**DATASET EXTRACT:**
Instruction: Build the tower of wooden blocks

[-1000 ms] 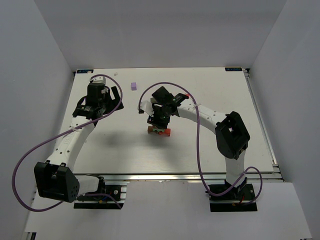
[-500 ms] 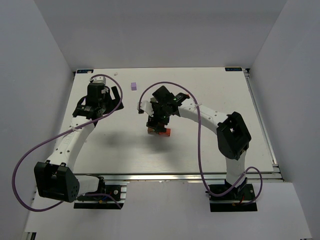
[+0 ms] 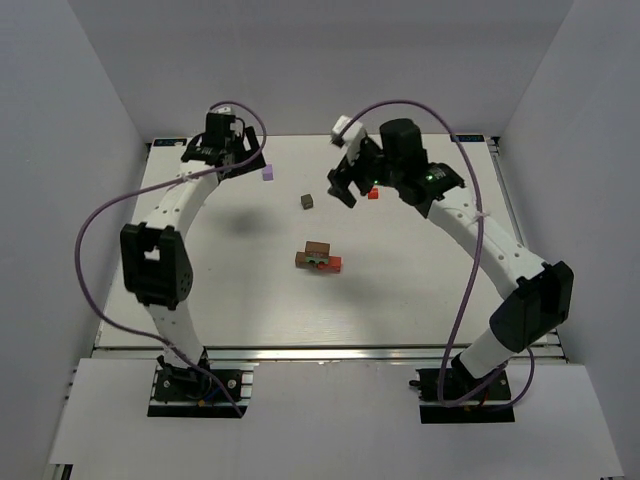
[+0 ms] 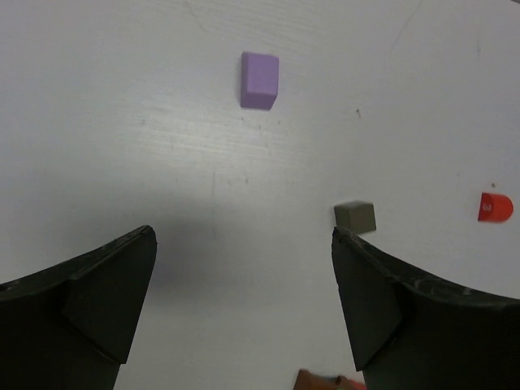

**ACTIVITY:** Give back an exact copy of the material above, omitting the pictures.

**WRITTEN RESPONSE:**
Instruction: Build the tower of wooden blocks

[-1000 ms] 
[-500 ms] 
[+0 ms] 
[+0 ms] 

This answer requires nothing further.